# Maalox?



## PotterWatch (Feb 14, 2012)

My doe still has diarrhea but it does seem to be getting a little bit better.  The breeder suggested giving her some maalox.  How much should I give?  I see that other people have used pepto, does it matter which one I use.  The store closest to me doesn't carry liquid maalox but they do have pepto.


----------



## elevan (Feb 14, 2012)

I have never heard of Maalox for diarrhea...that is not what it's for (even in humans).

That said...

Why does the goat have diarrhea?

You do not want to stop diarrhea in goats - you want to slow it down.  Pepto stops it and that can create problems of it's own.

Use a gelling agent such as revitalyte gelling or even administering Jello powder mixed with water.

Also provide plenty of electrolytes as diarrhea removes them and hydration from the body.

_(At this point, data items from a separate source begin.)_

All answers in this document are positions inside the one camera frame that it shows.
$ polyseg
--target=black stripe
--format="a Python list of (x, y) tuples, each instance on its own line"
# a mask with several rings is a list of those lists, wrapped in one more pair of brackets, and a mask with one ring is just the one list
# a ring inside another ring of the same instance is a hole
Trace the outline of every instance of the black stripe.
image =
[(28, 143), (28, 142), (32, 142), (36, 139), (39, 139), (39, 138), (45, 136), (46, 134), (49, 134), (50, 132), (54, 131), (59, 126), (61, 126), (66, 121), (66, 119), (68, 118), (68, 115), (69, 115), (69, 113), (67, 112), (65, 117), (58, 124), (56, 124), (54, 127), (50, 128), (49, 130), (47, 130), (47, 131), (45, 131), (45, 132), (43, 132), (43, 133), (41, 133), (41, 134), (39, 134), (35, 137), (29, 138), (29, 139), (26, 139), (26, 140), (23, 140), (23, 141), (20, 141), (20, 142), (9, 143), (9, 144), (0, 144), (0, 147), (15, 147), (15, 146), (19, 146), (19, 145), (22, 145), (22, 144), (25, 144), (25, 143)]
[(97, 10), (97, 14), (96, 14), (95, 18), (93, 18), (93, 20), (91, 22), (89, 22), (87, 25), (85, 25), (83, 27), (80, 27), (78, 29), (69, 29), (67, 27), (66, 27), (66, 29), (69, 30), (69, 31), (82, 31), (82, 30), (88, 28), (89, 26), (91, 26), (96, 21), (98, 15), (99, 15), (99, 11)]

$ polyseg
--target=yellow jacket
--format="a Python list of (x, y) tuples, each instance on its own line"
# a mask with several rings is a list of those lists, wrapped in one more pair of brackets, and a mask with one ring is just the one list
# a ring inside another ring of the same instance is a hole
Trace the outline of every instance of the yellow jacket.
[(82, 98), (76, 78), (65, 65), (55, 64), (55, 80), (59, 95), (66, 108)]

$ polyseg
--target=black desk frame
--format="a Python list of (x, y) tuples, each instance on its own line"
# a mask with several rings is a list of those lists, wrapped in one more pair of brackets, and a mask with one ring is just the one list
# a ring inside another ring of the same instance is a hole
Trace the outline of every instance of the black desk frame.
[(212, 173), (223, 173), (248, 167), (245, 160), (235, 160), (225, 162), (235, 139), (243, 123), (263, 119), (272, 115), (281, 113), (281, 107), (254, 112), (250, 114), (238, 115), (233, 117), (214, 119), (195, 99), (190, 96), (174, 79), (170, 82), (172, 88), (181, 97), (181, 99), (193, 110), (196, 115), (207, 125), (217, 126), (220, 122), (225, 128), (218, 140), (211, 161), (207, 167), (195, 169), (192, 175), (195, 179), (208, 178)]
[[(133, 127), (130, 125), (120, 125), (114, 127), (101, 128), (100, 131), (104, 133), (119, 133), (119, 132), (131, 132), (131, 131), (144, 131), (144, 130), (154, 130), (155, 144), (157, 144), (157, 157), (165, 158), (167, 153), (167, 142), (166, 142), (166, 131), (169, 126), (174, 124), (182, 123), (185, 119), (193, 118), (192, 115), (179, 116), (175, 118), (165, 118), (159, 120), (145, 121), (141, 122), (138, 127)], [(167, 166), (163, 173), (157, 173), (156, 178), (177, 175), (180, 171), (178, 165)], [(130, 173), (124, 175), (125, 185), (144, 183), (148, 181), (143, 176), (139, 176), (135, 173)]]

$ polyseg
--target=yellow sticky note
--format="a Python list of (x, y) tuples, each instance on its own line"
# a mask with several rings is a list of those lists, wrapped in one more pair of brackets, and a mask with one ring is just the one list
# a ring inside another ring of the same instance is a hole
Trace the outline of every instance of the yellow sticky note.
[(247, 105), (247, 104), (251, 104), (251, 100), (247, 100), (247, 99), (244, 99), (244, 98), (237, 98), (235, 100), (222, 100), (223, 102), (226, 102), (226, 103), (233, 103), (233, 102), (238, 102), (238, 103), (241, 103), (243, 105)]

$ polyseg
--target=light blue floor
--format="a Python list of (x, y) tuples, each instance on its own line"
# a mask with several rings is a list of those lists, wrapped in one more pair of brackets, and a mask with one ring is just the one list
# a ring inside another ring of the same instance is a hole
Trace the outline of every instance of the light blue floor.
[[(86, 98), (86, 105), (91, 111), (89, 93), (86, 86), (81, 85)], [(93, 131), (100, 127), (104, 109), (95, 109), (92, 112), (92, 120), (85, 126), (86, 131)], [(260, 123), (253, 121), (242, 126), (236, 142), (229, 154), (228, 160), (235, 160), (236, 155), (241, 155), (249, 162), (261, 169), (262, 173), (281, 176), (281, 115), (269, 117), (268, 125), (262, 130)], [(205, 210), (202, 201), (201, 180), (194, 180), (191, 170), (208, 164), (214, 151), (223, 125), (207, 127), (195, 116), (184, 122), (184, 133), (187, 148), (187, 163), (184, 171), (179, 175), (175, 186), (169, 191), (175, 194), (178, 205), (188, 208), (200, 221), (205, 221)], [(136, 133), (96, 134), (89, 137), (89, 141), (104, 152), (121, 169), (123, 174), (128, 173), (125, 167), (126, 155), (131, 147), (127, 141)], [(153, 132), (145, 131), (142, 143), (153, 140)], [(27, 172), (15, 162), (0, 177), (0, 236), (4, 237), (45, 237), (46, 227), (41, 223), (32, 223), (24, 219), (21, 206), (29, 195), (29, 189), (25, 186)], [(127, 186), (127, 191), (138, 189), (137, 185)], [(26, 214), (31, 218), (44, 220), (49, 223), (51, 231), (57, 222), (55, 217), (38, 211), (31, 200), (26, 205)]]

But you have to address the REASON for the diarrhea...it's a symptom, not a disease in and of itself.  Find the cause, treat it and the diarrhea will resolve.


----------



## Pearce Pastures (Feb 15, 2012)

elevan said:
			
		

> I have never heard of Maalox for diarrhea...that is not what it's for (even in humans).
> 
> That said...
> 
> ...


x2  The revitlayte gel is awesome and not pricey at all.  I'd be getting in touch with a vet if she has had diarrhea that has not gotten better by now.  Even if you stop it with the gel or Pepto, she is still having something underlying going on to cause it.


----------



## PotterWatch (Feb 15, 2012)

Thanks for the information!  She is doing much better today.  I believe it was just due to the stress of moving to a new place coupled with a big change in diet.  We have pasture and browse here which she did not have at her old place and I think it just took her a few days to get used to all those greens.  I think the breeder was suggesting maalox because she assumed the doe had an irritated stomach.


----------